◆ GOAL OF THE EXERCISE ◆
With pictures left out, retype the lines from the start of the records through the one that contains "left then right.".

◆ AVAILABLE DATA ◆
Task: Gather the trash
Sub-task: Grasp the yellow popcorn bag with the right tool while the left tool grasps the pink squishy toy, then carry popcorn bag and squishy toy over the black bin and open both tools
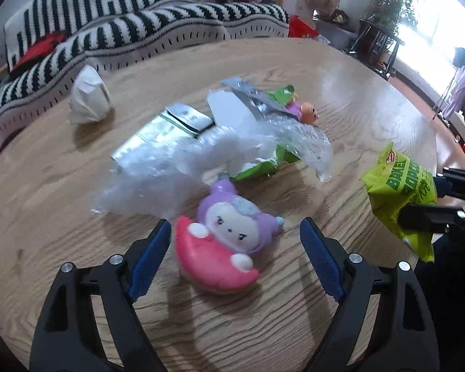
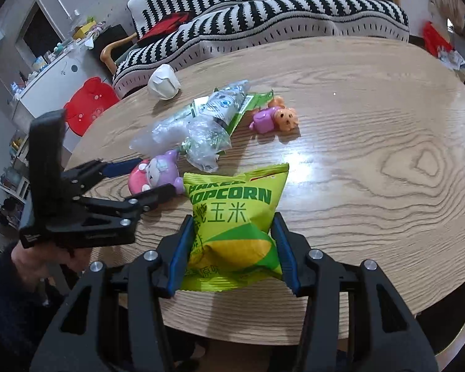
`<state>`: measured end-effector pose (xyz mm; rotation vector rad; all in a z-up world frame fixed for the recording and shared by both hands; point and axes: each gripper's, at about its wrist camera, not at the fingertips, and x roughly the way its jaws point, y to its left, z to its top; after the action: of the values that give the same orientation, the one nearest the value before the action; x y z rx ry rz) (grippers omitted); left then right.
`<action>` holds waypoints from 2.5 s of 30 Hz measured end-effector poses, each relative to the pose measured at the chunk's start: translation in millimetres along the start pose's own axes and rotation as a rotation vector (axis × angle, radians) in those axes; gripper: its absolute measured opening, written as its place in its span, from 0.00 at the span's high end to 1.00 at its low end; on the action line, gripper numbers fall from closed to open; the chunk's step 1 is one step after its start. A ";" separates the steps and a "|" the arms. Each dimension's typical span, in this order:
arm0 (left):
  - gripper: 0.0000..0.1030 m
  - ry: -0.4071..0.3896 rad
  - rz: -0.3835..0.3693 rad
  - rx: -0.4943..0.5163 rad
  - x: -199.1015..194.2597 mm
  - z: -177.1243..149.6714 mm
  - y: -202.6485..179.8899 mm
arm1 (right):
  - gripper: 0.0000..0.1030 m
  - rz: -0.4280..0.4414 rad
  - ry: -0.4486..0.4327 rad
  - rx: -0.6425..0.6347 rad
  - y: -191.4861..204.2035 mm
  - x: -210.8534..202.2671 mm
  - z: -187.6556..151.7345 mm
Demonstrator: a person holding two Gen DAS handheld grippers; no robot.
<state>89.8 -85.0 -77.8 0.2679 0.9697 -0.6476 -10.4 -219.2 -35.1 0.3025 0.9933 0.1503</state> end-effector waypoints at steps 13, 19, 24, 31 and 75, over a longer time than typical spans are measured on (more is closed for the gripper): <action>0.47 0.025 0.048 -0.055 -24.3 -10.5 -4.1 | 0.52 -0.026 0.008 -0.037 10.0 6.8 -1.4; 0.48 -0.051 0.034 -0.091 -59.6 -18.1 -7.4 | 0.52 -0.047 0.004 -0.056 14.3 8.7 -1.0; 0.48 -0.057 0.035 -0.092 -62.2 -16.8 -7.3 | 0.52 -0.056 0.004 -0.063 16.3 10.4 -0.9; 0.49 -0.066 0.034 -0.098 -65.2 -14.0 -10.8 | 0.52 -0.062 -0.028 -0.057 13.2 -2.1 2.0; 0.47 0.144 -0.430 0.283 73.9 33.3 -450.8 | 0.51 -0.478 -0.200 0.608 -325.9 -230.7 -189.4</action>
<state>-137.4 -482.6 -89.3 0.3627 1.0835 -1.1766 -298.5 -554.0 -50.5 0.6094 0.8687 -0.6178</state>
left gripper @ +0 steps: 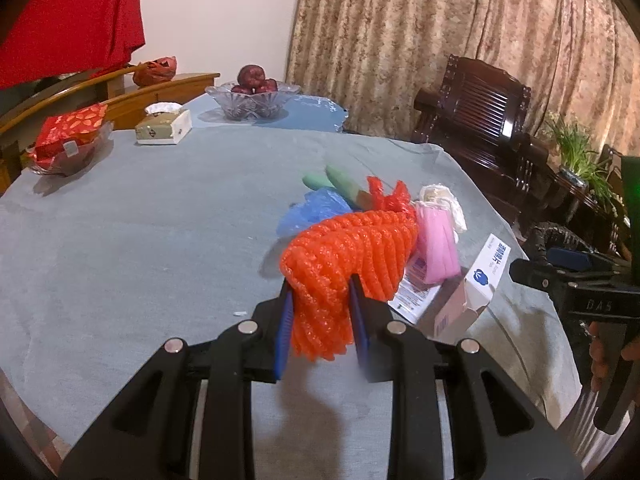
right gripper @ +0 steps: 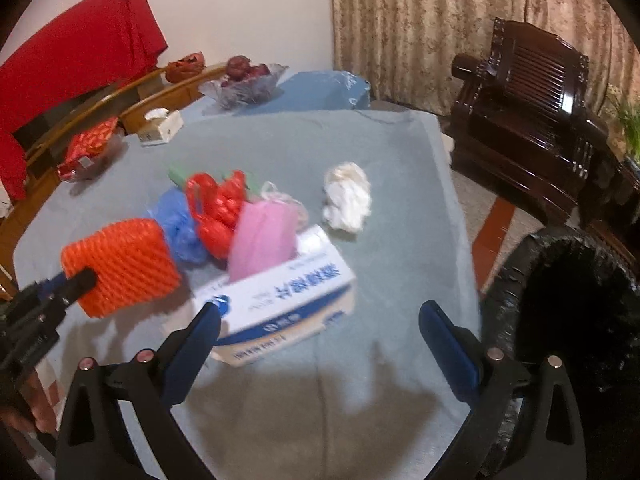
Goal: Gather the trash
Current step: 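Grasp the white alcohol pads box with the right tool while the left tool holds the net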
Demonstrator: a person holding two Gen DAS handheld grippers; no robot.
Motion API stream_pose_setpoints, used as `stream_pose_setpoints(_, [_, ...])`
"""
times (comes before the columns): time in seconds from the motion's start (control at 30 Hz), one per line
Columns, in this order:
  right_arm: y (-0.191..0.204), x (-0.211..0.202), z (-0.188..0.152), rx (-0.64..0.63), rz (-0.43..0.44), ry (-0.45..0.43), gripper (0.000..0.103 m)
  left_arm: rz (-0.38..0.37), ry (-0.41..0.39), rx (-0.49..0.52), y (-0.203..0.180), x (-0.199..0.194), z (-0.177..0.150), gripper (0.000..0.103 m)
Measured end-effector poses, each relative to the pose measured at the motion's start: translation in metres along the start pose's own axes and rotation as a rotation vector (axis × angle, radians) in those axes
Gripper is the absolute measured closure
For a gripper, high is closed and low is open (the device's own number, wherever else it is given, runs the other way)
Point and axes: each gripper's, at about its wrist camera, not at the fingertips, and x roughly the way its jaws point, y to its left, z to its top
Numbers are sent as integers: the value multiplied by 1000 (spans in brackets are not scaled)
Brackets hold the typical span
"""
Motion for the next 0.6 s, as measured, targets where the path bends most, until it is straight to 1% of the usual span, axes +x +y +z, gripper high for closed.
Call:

◆ WRITTEN SOLUTION ◆
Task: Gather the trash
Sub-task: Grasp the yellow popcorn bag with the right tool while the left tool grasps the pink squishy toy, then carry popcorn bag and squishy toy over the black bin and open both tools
`<state>`: measured end-effector pose (xyz mm; rotation vector rad; all in a z-up world frame fixed for the recording and shared by both hands; point and axes: each gripper's, at about its wrist camera, not at the fingertips, and x roughly the way its jaws point, y to its left, z to its top; after the action: of the values that give the same orientation, the one nearest the value before the action; x y z rx ry rz) (grippers omitted); left then right.

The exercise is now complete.